Possibly, but from my experience using SMB and NOT enabling jumbo packets on the NIC has proved to cause about a 200MB/s loss. I cannot say that I've tested this with the latest FreeNAS release though. Perhaps something has changed.

jgreco said:
etc. The SLOG has an optimal (sequential) usage pattern for writes and if sized appropriately you ought to be able to get write speeds approaching the speed at which the SSD can block-erase. This is not likely to be true within a pool, especially in a pool where you have RAIDZ2 and block size issues to consider. When you think about what this is probably causing the SSD's to have to sustain for writes, there's a lot of random writes, which means lots of flash page updates, which means the free page pool exhausts rapidly, which means that you get a burst of performance while ZFS and the SSD are able to keep pace but consuming ZIL and free flash pages at a furious pace, then you run out of one, and then the other, and your filer faceplants.

You can look back to the first message in this thread to see a classic faceplant.
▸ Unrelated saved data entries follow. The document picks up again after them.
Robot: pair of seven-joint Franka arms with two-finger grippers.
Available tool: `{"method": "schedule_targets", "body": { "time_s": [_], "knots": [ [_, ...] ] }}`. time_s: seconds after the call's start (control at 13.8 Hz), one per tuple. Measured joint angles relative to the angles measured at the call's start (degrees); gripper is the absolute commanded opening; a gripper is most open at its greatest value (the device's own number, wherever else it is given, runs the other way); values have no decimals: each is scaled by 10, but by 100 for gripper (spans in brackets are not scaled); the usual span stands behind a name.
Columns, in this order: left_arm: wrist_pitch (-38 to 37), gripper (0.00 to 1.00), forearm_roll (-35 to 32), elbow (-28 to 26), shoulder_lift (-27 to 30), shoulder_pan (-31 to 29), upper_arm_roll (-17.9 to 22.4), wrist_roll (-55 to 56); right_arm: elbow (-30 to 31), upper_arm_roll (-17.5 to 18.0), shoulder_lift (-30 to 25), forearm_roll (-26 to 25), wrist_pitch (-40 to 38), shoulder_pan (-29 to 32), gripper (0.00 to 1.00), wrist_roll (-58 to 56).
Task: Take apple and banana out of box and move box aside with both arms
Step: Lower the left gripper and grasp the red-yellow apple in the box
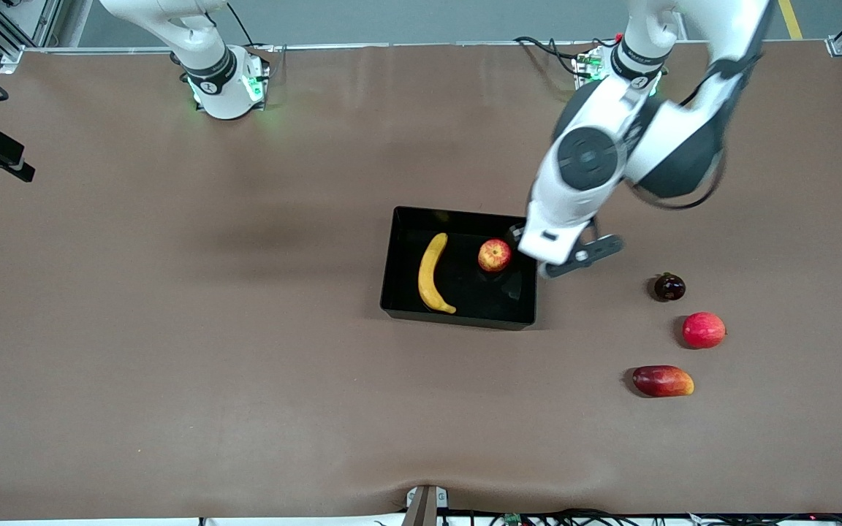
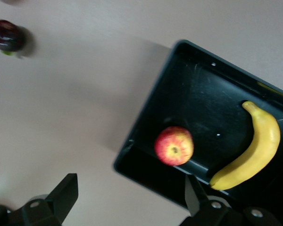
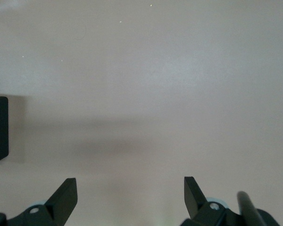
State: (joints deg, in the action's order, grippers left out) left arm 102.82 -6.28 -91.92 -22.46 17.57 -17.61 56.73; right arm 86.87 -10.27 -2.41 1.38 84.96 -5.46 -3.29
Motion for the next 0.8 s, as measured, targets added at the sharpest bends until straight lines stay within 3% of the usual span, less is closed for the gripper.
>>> {"method": "schedule_targets", "body": {
  "time_s": [0.44, 0.8],
  "knots": [
    [76, 100, -56, 1, -115, 53, 0, 57, 0, 0, 2, 0, 0, 0, 100, 0],
    [94, 100, -72, 3, -151, 64, 0, 79, 0, 0, 3, 0, 0, 0, 100, 0]
  ]
}}
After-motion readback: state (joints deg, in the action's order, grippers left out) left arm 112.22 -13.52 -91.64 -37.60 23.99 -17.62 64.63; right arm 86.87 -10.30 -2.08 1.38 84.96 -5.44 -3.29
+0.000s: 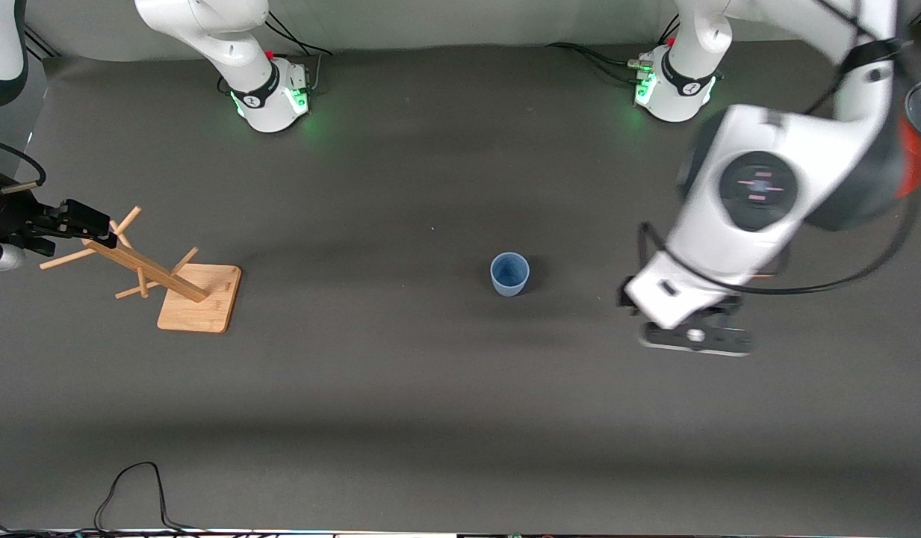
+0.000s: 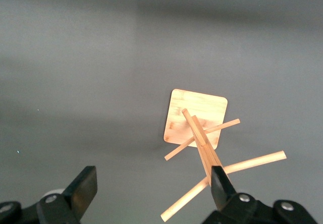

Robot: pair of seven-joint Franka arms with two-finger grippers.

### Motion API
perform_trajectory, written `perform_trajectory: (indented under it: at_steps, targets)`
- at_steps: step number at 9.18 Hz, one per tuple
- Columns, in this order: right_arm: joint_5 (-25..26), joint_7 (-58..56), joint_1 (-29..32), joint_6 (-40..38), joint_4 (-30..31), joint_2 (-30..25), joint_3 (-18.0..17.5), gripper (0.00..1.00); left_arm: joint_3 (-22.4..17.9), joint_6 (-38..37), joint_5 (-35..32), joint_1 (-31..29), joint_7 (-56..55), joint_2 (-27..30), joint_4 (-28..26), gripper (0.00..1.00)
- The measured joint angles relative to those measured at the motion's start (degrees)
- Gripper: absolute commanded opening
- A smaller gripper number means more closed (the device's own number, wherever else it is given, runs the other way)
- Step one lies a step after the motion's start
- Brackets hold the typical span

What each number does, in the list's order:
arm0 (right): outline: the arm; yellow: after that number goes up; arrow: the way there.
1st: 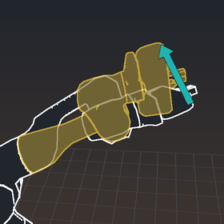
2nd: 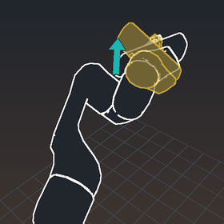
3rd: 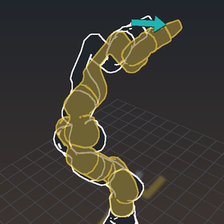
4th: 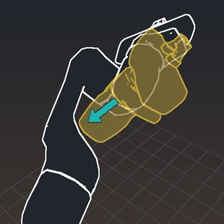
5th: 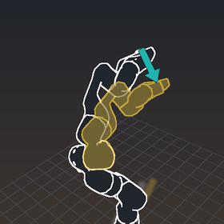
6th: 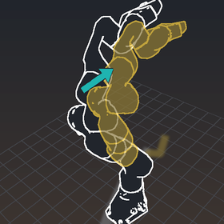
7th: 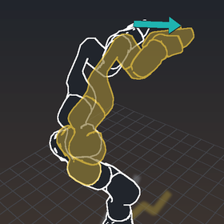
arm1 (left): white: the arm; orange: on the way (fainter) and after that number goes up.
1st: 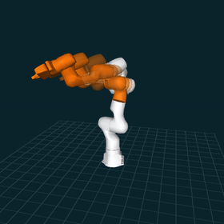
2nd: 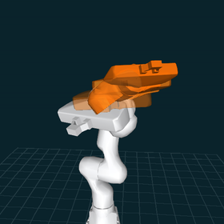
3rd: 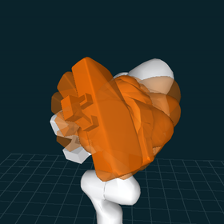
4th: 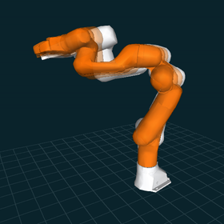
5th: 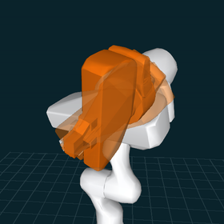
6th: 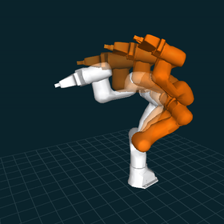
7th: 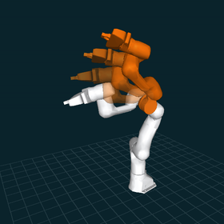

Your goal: Rotate and upright cup with both arms

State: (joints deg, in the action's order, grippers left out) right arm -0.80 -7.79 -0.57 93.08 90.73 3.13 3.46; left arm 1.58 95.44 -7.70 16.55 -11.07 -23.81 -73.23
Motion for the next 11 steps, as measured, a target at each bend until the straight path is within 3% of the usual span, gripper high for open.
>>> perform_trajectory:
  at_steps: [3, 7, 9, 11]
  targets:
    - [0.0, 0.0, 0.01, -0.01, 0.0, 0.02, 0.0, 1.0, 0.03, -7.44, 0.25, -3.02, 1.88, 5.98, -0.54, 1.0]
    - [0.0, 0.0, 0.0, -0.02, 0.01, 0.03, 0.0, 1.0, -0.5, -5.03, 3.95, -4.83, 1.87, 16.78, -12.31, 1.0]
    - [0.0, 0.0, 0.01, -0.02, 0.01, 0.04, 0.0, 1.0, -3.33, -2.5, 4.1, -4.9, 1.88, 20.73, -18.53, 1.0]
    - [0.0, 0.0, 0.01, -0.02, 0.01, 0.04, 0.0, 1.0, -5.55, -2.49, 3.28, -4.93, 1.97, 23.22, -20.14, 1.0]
So there's stuff you need to do, part of which is to use mirrors (read previously provided link), and optimize your blocksizes, both of which will contribute to significantly better performance within ZFS (applicable to BOTH SSD and HDD), and then maybe underprovision your SSD to increase the free page pool, and then also make sure your pool isn't too full (remembering that beyond 50% can carry a heavy tax), and for SSD's, make sure that the drive supports TRIM and that TRIM is functioning, which gives the drive a head start on keeping the free page pool larger. When you do all the right things, you are minimizing the unnecessary writes to the SSD's, which gives you the biggest portion of the performance boost... or at least that's my opinion. These may not be the ONLY factors involved, but my guess is that this is playing a significant role here.
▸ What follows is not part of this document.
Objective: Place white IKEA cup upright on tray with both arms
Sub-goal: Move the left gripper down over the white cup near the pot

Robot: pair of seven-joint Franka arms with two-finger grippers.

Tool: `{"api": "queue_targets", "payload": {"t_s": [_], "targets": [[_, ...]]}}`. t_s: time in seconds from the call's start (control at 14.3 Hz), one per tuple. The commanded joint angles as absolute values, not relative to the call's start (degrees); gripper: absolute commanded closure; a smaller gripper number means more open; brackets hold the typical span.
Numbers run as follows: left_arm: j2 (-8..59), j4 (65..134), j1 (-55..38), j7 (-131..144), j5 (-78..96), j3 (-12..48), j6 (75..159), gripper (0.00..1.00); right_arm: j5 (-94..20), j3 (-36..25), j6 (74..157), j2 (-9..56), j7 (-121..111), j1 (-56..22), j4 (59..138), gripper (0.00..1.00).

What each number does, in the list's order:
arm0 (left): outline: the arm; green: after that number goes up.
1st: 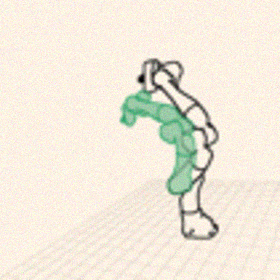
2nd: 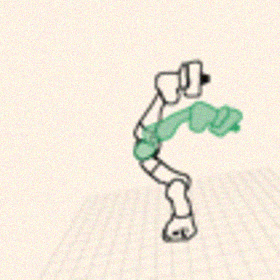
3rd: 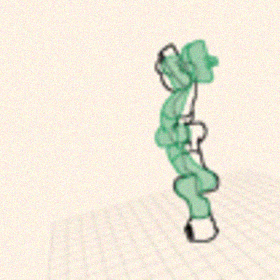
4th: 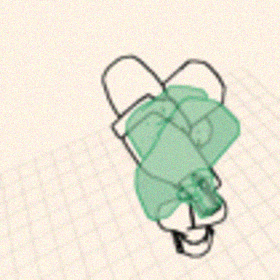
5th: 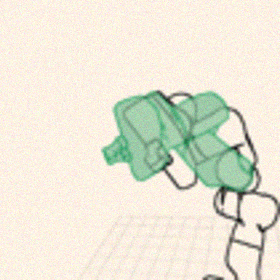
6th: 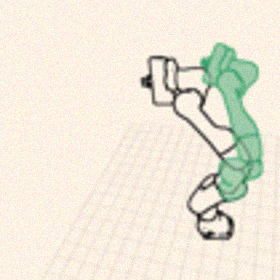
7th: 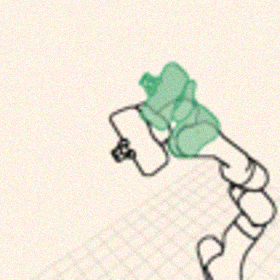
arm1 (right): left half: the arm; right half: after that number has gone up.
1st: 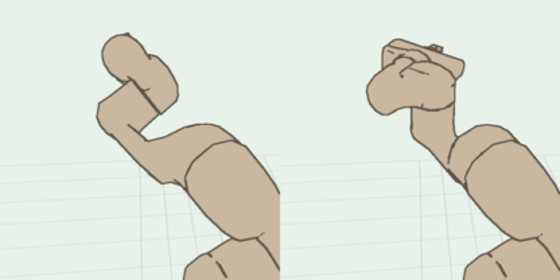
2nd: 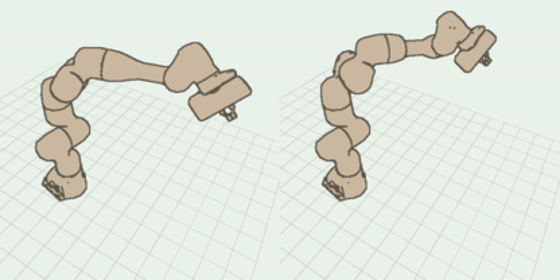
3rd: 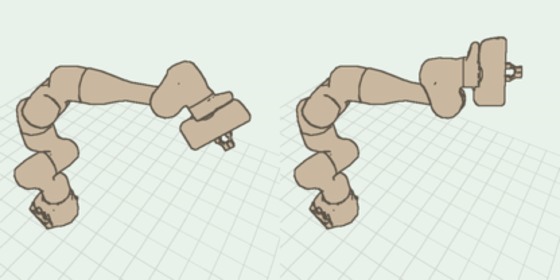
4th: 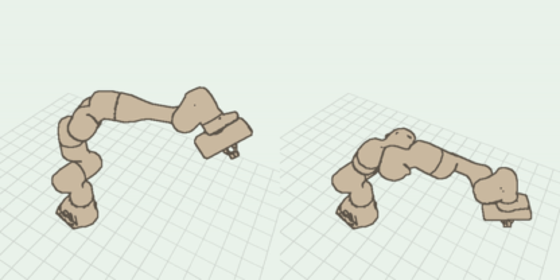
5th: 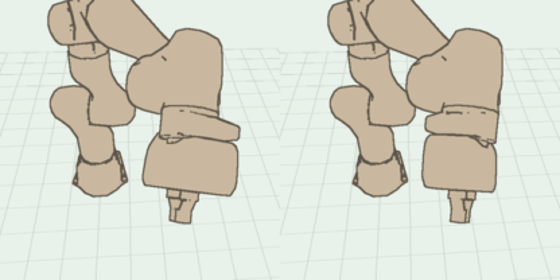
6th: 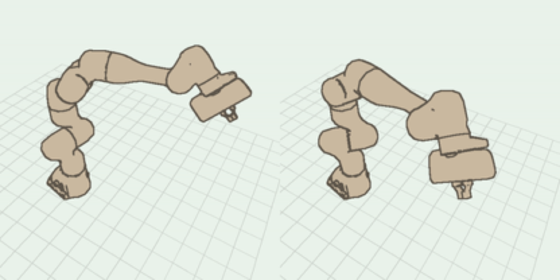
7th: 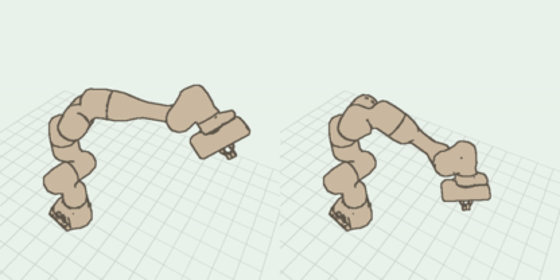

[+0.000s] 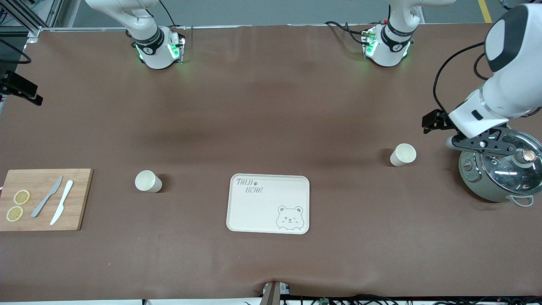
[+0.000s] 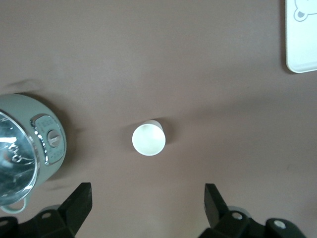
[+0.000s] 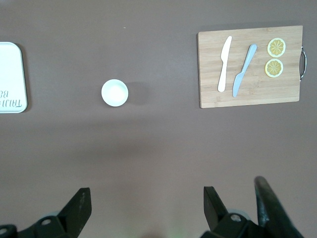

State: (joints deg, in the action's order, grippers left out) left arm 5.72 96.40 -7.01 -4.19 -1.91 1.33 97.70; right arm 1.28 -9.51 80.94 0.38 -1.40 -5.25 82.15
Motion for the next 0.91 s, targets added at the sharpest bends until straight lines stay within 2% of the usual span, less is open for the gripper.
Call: {"api": "queue_targets", "payload": {"t_s": [0.0,0.49,0.84], "targets": [[1.3,106.2,-6.4,-5.0,-1.9,1.7,105.5,0.00,1.4,-9.2,80.1,0.5,-1.1,-4.7,81.0,0.00],[-0.9,120.8,-5.7,-5.1,-0.4,1.6,122.0,0.00,1.4,-9.2,80.2,0.5,-1.1,-4.7,81.0,0.00],[-0.6,128.0,-5.6,-5.0,-0.4,1.6,131.6,0.00,1.4,-9.2,80.2,0.5,-1.1,-4.7,81.0,0.00]]}}
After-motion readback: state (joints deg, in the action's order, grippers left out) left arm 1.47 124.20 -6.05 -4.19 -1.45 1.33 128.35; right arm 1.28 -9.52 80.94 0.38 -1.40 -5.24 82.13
Remember that you can get insane write speeds out of ZFS on a HDD pool with 10% occupancy. This is all a game about optimizing your resources so that ZFS can do its magic. The flip side of the coin is that it is easy to throw wrenches in the mechanism to screw it all up.

We know TRIM is working on the SSDs The SSDs are Intel DC S4500's so we believe under-provisioning shouldn't be necessary as it should already have a dedicated section of memory to handle wearing.

The only reason I don't like the idea of mirrors is that means I can only use 50% of the total capacity. However as I've been told by others it drastically increases IO performance over RAID5/6.

I should state again that this performance issue be it iSCSI or SMB is identical on both the HDD & SSD arrays. Network performance does not exceed that peak 700MB/s using SMB regardless of array and iSCSI does the exact same thing on both arrays which makes me think the issue lies elsewhere.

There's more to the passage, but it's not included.